### What you will do
Give back exactly the lines of the entries below from the line with "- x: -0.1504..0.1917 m" to the line with "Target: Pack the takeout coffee", inclusive, and only those.

Collection entries:
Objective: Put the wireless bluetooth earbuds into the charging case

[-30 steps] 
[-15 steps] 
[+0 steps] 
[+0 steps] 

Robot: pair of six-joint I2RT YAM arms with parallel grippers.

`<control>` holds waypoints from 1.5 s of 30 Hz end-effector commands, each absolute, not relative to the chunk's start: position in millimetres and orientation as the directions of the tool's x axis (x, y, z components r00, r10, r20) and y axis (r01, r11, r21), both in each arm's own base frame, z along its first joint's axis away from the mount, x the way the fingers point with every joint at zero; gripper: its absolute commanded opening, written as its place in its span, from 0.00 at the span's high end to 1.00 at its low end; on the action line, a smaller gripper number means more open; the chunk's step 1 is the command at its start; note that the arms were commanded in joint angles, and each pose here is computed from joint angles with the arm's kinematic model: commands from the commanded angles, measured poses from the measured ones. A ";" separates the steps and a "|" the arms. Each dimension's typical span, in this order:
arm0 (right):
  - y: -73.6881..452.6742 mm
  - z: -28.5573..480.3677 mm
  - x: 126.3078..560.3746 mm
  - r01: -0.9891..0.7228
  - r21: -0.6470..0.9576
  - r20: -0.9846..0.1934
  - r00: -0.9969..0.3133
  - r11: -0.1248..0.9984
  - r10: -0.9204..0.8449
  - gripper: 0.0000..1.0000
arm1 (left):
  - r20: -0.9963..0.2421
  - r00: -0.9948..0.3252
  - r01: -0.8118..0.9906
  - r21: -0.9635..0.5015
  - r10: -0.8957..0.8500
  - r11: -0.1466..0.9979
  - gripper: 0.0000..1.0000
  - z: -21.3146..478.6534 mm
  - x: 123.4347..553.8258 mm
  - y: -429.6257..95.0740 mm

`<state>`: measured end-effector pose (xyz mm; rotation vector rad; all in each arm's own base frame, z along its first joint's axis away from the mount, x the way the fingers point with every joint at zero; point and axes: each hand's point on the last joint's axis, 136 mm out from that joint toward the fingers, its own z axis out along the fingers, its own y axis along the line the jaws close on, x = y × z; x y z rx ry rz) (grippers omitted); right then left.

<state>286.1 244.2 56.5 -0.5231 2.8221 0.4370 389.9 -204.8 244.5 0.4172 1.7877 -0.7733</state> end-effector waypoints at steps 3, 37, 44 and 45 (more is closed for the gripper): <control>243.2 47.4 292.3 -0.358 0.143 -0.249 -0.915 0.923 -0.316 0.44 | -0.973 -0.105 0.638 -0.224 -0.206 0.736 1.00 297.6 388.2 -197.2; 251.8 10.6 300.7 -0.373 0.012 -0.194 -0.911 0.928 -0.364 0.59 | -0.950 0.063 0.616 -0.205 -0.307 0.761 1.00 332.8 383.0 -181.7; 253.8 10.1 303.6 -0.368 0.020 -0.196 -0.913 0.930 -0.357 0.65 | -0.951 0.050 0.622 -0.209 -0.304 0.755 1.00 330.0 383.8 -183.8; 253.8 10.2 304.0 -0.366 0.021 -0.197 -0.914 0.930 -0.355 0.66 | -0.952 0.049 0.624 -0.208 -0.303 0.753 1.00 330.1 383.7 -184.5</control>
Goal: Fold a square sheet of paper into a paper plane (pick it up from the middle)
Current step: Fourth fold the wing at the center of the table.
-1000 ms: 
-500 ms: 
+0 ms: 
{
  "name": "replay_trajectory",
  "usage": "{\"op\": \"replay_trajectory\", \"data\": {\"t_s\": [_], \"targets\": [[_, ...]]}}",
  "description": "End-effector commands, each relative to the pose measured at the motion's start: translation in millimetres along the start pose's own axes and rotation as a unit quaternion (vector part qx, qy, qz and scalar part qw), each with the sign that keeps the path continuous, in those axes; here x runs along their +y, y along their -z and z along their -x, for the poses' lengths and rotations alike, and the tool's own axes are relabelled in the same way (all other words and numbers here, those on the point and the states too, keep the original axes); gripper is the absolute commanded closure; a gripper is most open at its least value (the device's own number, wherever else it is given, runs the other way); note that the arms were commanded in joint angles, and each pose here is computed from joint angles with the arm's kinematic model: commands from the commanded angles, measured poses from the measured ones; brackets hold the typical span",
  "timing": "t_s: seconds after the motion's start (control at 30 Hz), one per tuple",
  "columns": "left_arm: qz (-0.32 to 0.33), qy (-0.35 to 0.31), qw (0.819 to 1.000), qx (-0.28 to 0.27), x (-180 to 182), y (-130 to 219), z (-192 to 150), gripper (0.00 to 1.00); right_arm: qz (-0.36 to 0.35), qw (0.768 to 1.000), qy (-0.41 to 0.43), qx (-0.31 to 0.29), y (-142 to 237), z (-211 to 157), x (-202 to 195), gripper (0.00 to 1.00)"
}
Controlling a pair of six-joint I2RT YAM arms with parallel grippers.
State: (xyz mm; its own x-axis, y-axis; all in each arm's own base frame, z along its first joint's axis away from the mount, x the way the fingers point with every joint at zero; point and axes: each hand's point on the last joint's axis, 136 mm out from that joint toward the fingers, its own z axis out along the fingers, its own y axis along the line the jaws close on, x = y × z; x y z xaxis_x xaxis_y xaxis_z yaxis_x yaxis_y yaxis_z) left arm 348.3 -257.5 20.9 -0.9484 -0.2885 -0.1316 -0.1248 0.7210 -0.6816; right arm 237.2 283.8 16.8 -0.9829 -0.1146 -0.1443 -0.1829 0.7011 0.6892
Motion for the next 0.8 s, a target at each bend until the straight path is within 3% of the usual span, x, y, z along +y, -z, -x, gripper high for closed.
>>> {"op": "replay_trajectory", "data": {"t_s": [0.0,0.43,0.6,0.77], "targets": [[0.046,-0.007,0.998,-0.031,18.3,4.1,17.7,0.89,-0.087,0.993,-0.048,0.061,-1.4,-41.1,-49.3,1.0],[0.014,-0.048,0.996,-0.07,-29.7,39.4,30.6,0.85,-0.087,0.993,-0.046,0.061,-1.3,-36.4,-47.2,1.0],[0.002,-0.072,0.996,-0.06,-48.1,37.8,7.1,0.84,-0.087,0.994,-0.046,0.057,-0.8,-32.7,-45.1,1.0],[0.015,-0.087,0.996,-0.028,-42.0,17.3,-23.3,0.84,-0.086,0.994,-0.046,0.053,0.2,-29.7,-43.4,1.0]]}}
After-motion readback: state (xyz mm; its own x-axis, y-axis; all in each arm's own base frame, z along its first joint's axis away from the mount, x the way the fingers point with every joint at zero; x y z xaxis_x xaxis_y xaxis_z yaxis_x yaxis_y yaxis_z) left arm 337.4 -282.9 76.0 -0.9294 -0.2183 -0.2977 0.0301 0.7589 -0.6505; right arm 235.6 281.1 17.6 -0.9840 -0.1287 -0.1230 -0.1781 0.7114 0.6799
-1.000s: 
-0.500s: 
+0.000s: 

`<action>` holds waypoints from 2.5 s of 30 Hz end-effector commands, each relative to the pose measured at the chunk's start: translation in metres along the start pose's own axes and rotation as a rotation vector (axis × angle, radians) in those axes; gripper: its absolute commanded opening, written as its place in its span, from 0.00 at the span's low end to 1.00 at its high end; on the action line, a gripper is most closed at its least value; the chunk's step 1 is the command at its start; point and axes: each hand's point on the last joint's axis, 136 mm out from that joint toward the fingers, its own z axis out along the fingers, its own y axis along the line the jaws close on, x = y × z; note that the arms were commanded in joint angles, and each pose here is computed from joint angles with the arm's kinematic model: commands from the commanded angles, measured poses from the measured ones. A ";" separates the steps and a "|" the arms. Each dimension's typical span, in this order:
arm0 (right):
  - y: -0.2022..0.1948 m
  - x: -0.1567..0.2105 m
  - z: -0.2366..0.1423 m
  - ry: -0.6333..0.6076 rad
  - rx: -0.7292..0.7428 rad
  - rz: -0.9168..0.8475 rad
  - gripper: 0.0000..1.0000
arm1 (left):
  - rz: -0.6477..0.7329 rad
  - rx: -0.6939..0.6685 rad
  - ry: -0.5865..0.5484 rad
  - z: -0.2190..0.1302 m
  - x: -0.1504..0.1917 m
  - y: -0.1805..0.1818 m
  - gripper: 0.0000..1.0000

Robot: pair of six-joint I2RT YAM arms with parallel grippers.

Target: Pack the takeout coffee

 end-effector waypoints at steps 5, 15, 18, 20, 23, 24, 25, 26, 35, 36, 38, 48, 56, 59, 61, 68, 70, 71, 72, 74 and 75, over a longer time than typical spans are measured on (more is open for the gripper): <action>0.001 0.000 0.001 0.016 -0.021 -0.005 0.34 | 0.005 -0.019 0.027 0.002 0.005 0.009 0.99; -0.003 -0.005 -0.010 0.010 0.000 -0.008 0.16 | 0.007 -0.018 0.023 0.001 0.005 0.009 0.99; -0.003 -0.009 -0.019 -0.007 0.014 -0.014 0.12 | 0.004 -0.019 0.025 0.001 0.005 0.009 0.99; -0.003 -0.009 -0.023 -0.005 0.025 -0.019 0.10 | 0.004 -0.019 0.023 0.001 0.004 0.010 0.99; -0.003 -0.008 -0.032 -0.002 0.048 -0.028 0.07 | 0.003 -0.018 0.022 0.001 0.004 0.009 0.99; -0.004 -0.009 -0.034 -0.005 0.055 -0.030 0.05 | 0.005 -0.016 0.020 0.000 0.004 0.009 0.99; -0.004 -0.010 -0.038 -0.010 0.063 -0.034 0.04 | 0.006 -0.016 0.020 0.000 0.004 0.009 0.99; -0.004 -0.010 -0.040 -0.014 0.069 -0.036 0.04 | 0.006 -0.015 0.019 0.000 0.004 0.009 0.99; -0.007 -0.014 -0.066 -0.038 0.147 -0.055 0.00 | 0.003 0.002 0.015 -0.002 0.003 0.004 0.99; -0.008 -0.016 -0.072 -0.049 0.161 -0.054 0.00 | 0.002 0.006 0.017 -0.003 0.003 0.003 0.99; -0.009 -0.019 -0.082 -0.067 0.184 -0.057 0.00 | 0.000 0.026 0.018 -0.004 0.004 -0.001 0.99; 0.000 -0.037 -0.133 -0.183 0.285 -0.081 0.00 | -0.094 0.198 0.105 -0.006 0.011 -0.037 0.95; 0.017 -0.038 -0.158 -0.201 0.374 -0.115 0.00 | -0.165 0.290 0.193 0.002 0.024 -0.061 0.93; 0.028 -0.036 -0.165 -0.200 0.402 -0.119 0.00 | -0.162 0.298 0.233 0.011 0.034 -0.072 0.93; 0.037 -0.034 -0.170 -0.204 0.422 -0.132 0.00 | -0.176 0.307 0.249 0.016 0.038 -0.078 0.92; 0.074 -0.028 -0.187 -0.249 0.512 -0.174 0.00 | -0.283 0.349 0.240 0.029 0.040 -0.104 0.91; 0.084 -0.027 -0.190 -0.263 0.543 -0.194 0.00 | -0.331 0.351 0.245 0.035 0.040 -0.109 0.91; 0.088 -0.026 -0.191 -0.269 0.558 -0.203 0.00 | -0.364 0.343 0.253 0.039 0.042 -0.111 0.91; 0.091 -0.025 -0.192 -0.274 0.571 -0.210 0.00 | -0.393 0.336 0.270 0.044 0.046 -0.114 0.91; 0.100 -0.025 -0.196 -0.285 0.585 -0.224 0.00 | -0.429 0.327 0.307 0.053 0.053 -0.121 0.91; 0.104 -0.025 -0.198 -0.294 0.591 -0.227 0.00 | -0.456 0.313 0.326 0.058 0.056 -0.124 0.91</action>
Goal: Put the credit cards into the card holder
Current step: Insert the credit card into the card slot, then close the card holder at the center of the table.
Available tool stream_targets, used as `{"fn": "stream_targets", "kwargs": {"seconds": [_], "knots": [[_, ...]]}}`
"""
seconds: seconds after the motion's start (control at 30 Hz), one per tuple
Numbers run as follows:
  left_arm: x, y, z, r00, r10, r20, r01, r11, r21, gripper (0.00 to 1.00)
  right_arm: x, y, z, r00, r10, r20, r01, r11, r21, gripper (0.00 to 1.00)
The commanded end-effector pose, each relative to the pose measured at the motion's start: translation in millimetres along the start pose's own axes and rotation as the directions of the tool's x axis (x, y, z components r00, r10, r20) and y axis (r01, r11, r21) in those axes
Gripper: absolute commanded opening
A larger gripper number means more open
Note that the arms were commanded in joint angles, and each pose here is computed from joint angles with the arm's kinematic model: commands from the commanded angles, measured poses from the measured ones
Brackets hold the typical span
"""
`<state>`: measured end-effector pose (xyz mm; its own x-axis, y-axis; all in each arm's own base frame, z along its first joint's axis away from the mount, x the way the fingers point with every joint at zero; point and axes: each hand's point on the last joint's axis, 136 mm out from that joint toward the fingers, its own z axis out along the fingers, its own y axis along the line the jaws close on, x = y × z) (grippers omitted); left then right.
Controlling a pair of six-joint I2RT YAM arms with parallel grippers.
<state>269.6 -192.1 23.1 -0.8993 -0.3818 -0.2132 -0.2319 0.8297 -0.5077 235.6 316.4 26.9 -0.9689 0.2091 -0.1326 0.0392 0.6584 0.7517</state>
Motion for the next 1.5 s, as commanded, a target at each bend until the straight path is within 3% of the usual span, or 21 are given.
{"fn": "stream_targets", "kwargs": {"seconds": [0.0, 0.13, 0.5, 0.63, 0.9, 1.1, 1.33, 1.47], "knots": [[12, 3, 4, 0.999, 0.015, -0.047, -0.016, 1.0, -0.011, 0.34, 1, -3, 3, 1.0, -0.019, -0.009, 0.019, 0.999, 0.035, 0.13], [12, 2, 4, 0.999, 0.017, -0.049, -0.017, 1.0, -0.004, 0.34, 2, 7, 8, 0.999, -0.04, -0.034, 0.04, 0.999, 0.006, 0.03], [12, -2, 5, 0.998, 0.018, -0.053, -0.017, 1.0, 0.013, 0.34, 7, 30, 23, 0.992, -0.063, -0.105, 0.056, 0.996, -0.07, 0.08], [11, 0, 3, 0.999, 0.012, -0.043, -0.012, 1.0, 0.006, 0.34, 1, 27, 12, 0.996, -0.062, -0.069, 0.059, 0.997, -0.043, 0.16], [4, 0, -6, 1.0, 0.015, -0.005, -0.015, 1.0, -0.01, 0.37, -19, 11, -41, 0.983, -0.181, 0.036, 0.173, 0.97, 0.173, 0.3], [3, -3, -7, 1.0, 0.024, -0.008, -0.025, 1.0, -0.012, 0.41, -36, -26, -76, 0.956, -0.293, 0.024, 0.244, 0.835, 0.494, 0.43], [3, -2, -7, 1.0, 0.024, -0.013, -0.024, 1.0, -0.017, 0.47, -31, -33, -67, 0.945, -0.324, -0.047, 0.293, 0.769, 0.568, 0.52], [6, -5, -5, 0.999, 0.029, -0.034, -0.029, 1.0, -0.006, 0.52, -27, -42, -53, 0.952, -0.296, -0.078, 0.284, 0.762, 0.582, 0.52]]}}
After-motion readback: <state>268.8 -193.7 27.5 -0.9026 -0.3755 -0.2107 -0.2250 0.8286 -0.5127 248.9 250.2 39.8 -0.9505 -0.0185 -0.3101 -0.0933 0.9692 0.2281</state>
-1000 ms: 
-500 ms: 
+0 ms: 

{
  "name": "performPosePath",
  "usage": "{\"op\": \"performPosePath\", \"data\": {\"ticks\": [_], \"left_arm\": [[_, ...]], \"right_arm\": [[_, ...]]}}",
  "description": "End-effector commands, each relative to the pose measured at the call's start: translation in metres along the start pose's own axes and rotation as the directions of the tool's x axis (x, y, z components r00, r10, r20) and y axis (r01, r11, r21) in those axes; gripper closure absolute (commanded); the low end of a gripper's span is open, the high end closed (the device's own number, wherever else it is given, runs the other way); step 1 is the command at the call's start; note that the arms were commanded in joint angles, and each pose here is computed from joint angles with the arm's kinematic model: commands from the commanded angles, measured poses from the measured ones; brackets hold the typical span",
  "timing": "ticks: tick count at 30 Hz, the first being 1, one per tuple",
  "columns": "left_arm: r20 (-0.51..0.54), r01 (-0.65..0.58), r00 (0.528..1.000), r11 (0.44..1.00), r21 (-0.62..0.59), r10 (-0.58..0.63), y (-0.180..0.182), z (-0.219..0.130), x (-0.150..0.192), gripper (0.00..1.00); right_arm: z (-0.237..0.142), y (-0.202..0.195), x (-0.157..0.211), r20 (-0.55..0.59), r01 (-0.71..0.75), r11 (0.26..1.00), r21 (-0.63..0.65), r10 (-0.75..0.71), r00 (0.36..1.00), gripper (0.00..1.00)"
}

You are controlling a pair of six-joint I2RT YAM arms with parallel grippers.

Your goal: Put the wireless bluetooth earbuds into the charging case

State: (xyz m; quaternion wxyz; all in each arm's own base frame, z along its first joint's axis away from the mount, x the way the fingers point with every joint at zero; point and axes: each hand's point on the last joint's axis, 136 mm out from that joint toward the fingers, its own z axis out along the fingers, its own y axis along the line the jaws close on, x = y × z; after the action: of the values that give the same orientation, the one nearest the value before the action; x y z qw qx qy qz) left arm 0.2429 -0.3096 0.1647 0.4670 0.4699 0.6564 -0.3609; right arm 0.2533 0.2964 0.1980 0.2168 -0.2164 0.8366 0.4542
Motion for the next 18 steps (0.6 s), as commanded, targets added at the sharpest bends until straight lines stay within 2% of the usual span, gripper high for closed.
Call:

### Solution to this problem
  - x: -0.1504..0.1917 m
  - y: -0.1805..0.1818 m
  - gripper: 0.0000..1.0000

Robot: pair of six-joint I2RT YAM arms with parallel grippers.

Target: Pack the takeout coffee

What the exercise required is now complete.